Please return the full listing word for word, leaving out any pictures.

* MATERIAL SUPPLIED:
============================================================

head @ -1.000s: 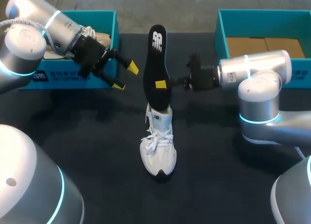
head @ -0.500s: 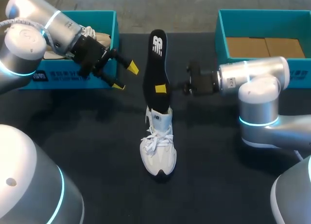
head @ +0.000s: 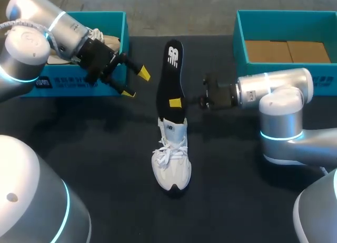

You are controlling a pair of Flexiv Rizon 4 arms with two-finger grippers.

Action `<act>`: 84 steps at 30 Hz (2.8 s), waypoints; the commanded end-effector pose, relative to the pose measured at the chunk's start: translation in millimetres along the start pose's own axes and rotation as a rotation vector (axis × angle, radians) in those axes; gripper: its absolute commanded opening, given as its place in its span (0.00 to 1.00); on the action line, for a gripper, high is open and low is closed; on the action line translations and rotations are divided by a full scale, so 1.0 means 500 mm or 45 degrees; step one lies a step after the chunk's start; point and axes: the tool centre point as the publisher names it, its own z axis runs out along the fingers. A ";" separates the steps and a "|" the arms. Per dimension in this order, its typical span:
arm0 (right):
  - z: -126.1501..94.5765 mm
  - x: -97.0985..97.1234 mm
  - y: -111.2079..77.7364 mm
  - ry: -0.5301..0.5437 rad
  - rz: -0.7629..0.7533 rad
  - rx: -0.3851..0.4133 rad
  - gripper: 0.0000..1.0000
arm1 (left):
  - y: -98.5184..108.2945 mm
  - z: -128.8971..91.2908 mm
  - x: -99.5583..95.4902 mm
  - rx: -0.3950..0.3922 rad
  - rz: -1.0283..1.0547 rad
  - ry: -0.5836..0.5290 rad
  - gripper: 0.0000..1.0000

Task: Take the shoe out of the shoebox, open the shoe tongue, remove and reinsert the insole, then place the shoe into the shoebox

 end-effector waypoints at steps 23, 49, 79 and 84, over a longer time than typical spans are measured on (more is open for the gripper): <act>0.008 0.018 -0.055 -0.020 0.052 0.042 0.00 | -0.002 0.000 -0.001 -0.003 0.001 0.003 1.00; -0.009 0.029 -0.017 -0.044 0.014 0.063 0.28 | -0.002 0.000 -0.001 -0.003 0.001 0.003 1.00; -0.004 0.040 -0.050 0.005 0.071 0.223 0.00 | -0.002 0.000 -0.001 -0.003 0.001 0.003 1.00; -0.003 0.044 -0.064 0.005 0.091 0.233 0.00 | -0.002 0.000 -0.001 -0.003 0.001 0.003 1.00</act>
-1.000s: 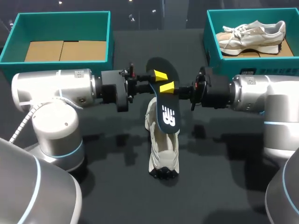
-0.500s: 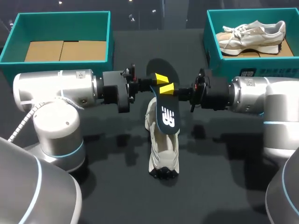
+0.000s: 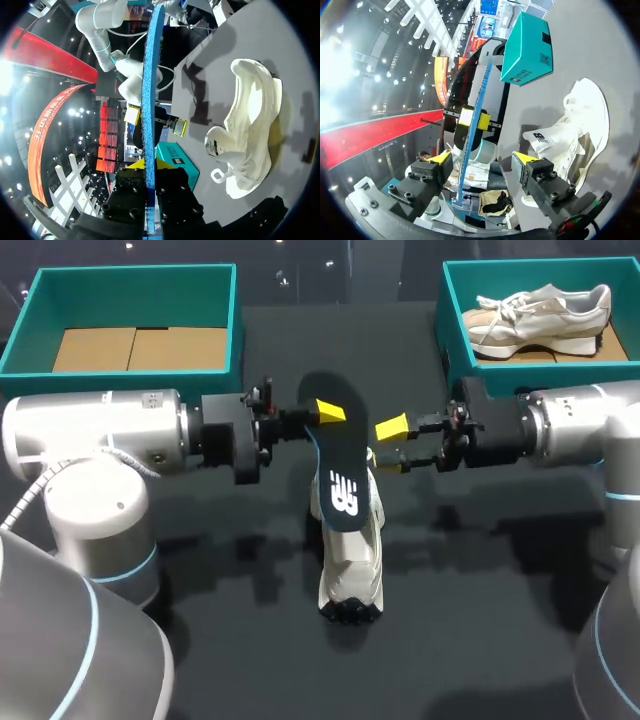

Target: Take the shoe out of the shoebox, open the shoe tongue, remove and reinsert the insole, then place the shoe into the shoebox

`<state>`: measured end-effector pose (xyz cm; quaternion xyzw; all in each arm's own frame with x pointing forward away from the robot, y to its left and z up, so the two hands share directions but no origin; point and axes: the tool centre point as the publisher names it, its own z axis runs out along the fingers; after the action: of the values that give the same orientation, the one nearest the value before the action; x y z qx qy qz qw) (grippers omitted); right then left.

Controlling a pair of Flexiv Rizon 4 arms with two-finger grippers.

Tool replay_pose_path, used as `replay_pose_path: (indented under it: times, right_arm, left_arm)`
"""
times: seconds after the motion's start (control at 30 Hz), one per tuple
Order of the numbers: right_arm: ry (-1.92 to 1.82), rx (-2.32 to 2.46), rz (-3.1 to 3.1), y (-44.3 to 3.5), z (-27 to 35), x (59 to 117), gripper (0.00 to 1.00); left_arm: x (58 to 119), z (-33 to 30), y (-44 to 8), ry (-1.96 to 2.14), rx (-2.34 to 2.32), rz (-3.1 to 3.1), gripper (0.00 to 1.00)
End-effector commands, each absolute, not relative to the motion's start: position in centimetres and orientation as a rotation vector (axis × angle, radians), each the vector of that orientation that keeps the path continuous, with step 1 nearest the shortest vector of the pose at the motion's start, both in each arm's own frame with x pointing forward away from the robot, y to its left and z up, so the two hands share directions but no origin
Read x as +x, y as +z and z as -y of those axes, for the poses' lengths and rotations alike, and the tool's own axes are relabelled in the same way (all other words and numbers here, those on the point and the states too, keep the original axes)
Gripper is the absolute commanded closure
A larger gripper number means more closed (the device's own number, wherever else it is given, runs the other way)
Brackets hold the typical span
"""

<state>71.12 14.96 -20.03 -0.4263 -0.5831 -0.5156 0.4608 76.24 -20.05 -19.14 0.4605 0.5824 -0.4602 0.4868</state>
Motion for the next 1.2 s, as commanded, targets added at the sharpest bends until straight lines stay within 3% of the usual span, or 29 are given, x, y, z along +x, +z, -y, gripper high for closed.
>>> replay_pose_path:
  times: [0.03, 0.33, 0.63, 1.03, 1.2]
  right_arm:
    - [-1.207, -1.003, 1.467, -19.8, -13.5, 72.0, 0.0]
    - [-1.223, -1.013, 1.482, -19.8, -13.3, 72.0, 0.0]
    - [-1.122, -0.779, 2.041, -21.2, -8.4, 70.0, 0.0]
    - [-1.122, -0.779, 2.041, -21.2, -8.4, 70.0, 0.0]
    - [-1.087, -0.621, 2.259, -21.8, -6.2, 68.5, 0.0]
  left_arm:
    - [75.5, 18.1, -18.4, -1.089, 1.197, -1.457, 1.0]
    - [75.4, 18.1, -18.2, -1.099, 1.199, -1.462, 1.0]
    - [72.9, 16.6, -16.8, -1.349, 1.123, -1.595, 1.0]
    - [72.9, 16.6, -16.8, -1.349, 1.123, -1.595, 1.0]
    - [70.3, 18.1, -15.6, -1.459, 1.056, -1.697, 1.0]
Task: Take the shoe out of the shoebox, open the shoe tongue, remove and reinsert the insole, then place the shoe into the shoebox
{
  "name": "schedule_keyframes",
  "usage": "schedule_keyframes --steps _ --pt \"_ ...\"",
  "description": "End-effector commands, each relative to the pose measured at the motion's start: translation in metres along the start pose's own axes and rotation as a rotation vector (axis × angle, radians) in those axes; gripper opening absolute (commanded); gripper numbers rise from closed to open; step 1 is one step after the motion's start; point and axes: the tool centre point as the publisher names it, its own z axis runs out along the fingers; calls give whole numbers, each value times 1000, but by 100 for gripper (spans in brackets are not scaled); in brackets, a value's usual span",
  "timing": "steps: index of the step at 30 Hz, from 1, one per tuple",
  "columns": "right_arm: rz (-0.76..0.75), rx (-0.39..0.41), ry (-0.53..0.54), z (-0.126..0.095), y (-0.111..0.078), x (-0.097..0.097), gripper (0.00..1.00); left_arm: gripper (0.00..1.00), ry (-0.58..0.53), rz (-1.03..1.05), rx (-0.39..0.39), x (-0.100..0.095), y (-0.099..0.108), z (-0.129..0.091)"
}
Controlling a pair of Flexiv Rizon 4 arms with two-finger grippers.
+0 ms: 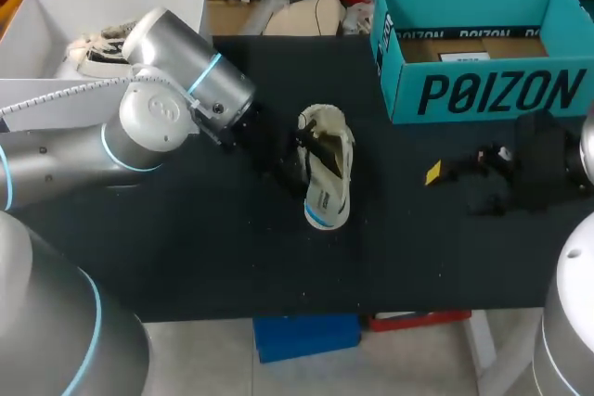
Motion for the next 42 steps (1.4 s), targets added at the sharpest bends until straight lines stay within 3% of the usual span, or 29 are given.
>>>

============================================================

* COMPLETED TASK:
head @ -1.000s: 
head @ -0.500s: 
head @ +0.000s: 

You are controlling a pair of Flexiv Rizon 4 arms with two-finger grippers.

Action `<act>`: 84 steps at 30 Hz (2.8 s), waypoints; the commanded end-effector pose, relative to the pose measured at the chunk's start: translation in millimetres along the start pose's own axes and rotation as a rotation vector (axis × angle, radians) in those axes; gripper: its absolute commanded opening, given as its place in its span (0.00 to 1.00); on the action line, for a gripper, high is open and low is closed; on the action line translations and rotations are divided by a full scale, so 1.0 means 500 mm or 45 degrees; step one lies a step after the chunk's start; point and axes: the tool centre point as the publisher names it, its own z axis runs out along the fingers. A ";" separates the steps and a "|" the arms. Per dimension in this order, its typical span:
arm0 (right):
  - z: -126.1501..94.5765 mm
  - x: -97.0985..97.1234 mm
  - y: -111.2079..77.7364 mm
  - ry: -0.5301..0.5437 rad
  - rz: -0.7629..0.7533 rad
  - rx: -0.3851..0.4133 rad
  - gripper: 0.0000..1.0000
arm1 (left):
  - y: -98.5184..108.2945 mm
  - z: -128.8971..91.2908 mm
  - x: -99.5583..95.4902 mm
  - rx: -0.3950..0.3922 rad
  - rz: -1.0283..1.0547 rad
  - ry: -0.5836..0.5290 rad
  - gripper: 0.0000..1.0000

Task: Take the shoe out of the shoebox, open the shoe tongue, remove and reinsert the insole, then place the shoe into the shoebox

 end-effector waypoints at steps 23, 49, 79 and 84, over a longer time than typical spans are measured on (more is open for the gripper): <act>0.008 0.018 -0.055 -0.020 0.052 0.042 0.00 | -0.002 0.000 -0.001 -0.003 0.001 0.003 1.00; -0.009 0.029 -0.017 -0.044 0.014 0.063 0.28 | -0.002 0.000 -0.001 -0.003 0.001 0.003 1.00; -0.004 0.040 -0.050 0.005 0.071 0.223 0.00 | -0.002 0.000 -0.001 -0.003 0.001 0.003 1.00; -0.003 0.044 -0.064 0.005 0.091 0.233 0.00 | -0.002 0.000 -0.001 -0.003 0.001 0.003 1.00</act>
-1.000s: 
-0.500s: 
+0.000s: 

Target: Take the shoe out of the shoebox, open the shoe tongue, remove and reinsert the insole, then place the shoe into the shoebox

`<state>`: measured end-effector pose (xyz cm; quaternion xyzw; all in each arm's own frame with x pointing forward away from the robot, y to its left and z up, so the two hands share directions but no origin; point and axes: the tool centre point as the publisher names it, its own z axis runs out along the fingers; after the action: of the values that give the same orientation, the one nearest the value before the action; x y z qx qy qz qw) (grippers omitted); right then left.

Controlling a pair of Flexiv Rizon 4 arms with two-finger grippers.

Tool replay_pose_path, used as `replay_pose_path: (indented under it: times, right_arm, left_arm)`
"""
times: seconds after the motion's start (control at 30 Hz), one per tuple
Order of the numbers: right_arm: ry (-1.92 to 1.82), rx (-2.32 to 2.46), rz (-3.1 to 3.1), y (-44.3 to 3.5), z (-27 to 35), x (59 to 117), gripper (0.00 to 1.00); left_arm: x (58 to 119), z (-33 to 30), y (-44 to 8), ry (-1.96 to 2.14), rx (-2.34 to 2.32), rz (-3.1 to 3.1), gripper (0.00 to 1.00)
End-effector commands, each absolute, not relative to the motion's start: position in centimetres and orientation as a rotation vector (axis × angle, radians), each the vector of that orientation that keeps the path continuous, with step 1 nearest the shortest vector of the pose at the motion's start, both in each arm's own frame with x pointing forward away from the robot, y to its left and z up, so the two hands share directions but no origin
Read x as +x, y as +z and z as -y of those axes, for the poses' lengths and rotations alike, and the tool's own axes are relabelled in the same way (all other words and numbers here, those on the point and the states too, keep the original axes)
Gripper is the absolute commanded closure
A larger gripper number means more closed (the device's own number, wherever else it is given, runs the other way)
Brackets hold the typical span
"""

<state>71.12 14.96 -20.03 -0.4263 -0.5831 -0.5156 0.4608 76.24 -20.05 -19.14 0.4605 0.5824 -0.4602 0.4868</state>
Motion for the next 1.2 s, as commanded, targets added at the sharpest bends until straight lines stay within 3% of the usual span, or 29 are given, x, y, z along +x, +z, -y, gripper high for closed.
>>> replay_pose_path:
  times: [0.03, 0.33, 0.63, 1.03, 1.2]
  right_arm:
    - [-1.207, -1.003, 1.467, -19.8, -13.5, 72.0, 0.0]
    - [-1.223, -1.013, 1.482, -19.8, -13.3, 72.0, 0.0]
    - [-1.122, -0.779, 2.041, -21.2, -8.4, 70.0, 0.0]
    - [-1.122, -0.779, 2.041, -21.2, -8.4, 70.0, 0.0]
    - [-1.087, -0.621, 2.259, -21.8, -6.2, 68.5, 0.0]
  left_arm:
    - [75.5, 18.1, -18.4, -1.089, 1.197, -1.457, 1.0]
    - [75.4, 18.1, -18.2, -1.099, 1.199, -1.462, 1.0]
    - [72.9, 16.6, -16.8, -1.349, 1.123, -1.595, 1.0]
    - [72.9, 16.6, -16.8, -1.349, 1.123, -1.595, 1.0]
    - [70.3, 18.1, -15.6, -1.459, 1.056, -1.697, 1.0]
Task: Take the shoe out of the shoebox, open the shoe tongue, remove and reinsert the insole, then place the shoe into the shoebox
{
  "name": "schedule_keyframes",
  "usage": "schedule_keyframes --steps _ --pt \"_ ...\"",
  "description": "End-effector commands, each relative to the pose measured at the motion's start: translation in metres along the start pose's own axes and rotation as a rotation vector (axis × angle, radians) in those axes; gripper opening absolute (commanded); gripper numbers rise from closed to open; step 1 is one step after the motion's start; point and axes: the tool centre point as the publisher names it, its own z axis runs out along the fingers; calls give whole numbers, each value times 1000, but by 100 for gripper (spans in brackets are not scaled); in brackets, a value's usual span",
  "timing": "steps: index of the step at 30 Hz, from 1, one per tuple",
  "columns": "right_arm: rz (-0.76..0.75), rx (-0.39..0.41), ry (-0.53..0.54), z (-0.126..0.095), y (-0.111..0.078), x (-0.097..0.097), gripper (0.00..1.00); left_arm: gripper (0.00..1.00), ry (-0.58..0.53), rz (-1.03..1.05), rx (-0.39..0.39), x (-0.100..0.095), y (-0.099..0.108), z (-0.129..0.091)"
}
Controlling a pair of Flexiv Rizon 4 arms with two-finger grippers.
+0 ms: 
Motion for the next 42 steps (1.4 s), targets added at the sharpest bends until straight lines stay within 3% of the usual span, or 29 are given.
>>>

This answer has been written out in full.